Friday, September 02, 2005

inside out

i am literally, sitting in a salon right now, color saturating my foil-covered head. i found this salon down the street from my work and decided to celebrate my new independence. they have this waiting area while your color sets where you can watch tv, read, or get in the internet. brilliant!

this summer has been a difficult one for me; probably the hardest ever. but it has also a turning point for me, or maybe a starting point. the way things happen still don’t make any sense to me at all; but i know i don’t have to understand to believe. i know it’s worth it even if i can't see it now. i know i will look back in awhile and be so thankful things happened the way that they did. i know that God doesn’t promise happy endings, but he does promise he is faithful and our struggles are only momentary.

the inside is beginning to come out. some people celebrate a new, independent season of life by going out to meet someone new, others by buying an outfit or taking a trip. today, i got my haircut. it's a start. i am beginning again, head a little lighter, body slightly smaller, and heart much fuller.

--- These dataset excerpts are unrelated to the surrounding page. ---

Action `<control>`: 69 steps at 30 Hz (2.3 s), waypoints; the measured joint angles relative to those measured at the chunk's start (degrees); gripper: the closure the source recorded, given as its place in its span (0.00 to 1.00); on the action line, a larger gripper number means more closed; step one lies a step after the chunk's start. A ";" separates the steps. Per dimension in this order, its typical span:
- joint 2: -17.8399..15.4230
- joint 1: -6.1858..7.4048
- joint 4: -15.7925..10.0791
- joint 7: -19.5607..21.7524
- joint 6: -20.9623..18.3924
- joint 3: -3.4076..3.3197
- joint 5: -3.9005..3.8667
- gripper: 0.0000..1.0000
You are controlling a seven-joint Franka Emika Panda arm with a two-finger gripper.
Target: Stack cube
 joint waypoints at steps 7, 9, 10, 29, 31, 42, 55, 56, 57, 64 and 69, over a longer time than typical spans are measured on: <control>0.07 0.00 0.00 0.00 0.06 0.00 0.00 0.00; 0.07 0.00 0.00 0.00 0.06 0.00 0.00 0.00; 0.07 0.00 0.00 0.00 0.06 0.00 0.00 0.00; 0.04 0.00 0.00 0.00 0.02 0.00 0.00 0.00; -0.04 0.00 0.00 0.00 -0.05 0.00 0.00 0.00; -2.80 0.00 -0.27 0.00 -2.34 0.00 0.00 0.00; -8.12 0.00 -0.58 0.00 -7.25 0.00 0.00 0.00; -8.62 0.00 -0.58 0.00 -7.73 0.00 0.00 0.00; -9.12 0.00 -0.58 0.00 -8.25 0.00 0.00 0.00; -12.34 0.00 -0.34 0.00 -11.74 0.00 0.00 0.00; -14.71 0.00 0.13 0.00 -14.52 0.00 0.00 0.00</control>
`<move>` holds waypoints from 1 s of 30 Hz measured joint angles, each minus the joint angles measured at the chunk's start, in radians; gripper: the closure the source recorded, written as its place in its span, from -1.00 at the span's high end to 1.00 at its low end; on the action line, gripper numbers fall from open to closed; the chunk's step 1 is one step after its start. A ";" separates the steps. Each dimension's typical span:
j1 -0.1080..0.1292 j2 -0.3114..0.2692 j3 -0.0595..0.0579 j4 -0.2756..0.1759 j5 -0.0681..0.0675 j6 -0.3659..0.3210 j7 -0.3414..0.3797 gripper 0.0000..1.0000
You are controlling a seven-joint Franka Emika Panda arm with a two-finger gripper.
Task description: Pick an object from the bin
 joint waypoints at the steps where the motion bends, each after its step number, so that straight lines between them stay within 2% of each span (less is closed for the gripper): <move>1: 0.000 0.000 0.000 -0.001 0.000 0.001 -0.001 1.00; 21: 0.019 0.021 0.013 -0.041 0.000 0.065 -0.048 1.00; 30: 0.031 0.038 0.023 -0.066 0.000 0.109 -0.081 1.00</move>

i have a new sister...or i soon will. my brother proposed to his girlfriend of 6 years this week. i'll tell his story since i know he won't :)

they met on the cross country team when she was a sophomore and he was a junior in high school. they dated all through their years at maize and both went and ran at pittsburg state university. most of their relationship has been spent running next to each other; pretty beautiful life analogy.

it only seemed appropiate that eric propose while running one of their countless miles together. on one of their off days from the team practice, eric took her on a run through a wooded area. he had gone ahead and arranged leaves in a heart and wrote "will you marry me?" on the ground. they only went a couple of miles before they stumbled across the secret message. eric unpinned the ring from the inside of his shorts and bent to his knee. it was a moment they will never forget.

to the two of you; may you always challenge each other, encourage each other, and run next to each other. we will continue to cheer you on.